Content starts

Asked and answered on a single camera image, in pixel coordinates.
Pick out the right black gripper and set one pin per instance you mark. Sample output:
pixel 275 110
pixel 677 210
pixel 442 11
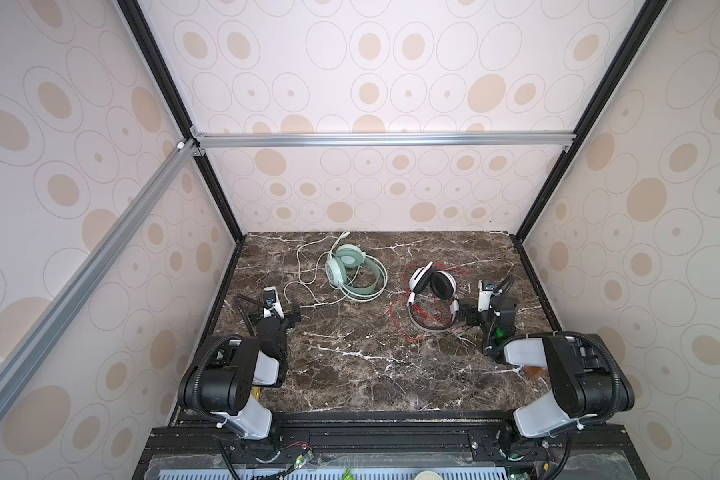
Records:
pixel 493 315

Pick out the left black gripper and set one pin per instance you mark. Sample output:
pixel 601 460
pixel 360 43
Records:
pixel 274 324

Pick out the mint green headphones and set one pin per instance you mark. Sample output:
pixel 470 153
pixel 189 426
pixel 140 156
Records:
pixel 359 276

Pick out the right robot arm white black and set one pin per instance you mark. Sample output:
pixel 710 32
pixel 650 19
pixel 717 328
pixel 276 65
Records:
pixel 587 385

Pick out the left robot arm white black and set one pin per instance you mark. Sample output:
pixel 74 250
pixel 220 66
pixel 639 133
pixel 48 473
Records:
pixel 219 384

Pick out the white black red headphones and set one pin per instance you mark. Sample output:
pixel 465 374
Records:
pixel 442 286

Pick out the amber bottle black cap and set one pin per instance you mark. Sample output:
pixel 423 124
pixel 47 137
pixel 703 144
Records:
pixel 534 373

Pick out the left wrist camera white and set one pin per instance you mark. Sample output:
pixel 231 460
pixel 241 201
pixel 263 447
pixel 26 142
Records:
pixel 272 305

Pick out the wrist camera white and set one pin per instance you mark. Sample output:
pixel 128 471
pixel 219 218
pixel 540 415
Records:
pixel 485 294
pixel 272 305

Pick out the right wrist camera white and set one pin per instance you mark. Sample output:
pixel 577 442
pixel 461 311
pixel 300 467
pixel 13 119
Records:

Content ends
Content starts

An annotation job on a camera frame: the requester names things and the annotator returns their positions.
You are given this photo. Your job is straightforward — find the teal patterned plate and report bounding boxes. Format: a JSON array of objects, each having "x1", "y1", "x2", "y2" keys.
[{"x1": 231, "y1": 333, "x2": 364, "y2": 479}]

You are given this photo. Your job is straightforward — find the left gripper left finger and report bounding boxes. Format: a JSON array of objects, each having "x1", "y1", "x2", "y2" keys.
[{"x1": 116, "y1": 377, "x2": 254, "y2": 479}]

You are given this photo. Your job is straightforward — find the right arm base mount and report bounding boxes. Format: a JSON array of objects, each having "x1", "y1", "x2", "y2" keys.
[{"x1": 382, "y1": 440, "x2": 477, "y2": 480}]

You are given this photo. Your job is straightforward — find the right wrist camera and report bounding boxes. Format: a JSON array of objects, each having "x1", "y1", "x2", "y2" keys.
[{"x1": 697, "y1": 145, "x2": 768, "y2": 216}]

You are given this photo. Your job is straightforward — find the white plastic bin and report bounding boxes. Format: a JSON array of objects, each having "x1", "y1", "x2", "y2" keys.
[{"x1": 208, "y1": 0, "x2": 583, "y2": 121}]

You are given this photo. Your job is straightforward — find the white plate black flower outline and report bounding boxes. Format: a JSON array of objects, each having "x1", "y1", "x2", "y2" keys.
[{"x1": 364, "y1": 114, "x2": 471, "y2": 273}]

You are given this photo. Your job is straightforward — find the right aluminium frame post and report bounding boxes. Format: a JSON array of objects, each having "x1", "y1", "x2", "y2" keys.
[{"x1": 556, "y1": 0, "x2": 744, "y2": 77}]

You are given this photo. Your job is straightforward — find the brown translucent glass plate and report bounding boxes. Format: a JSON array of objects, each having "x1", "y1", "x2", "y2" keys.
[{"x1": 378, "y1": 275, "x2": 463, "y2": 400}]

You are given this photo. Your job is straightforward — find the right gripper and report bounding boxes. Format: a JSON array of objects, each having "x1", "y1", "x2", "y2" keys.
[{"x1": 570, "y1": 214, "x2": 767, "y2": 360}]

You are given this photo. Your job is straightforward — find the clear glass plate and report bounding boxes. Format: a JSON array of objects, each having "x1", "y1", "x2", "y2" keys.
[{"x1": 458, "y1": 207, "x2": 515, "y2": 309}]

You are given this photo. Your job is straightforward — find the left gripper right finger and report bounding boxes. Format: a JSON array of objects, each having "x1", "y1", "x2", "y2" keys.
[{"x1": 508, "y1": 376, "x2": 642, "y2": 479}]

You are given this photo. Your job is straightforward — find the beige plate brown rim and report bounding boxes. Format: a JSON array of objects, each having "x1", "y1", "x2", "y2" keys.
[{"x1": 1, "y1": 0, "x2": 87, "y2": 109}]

Content ends

What lines in the records above include the string "headphones"? Copy each one.

Pick out the mint green headphones and set one pin per instance you mark. Sample output:
Pick out the white black red headphones and set one pin per instance you mark. Sample output:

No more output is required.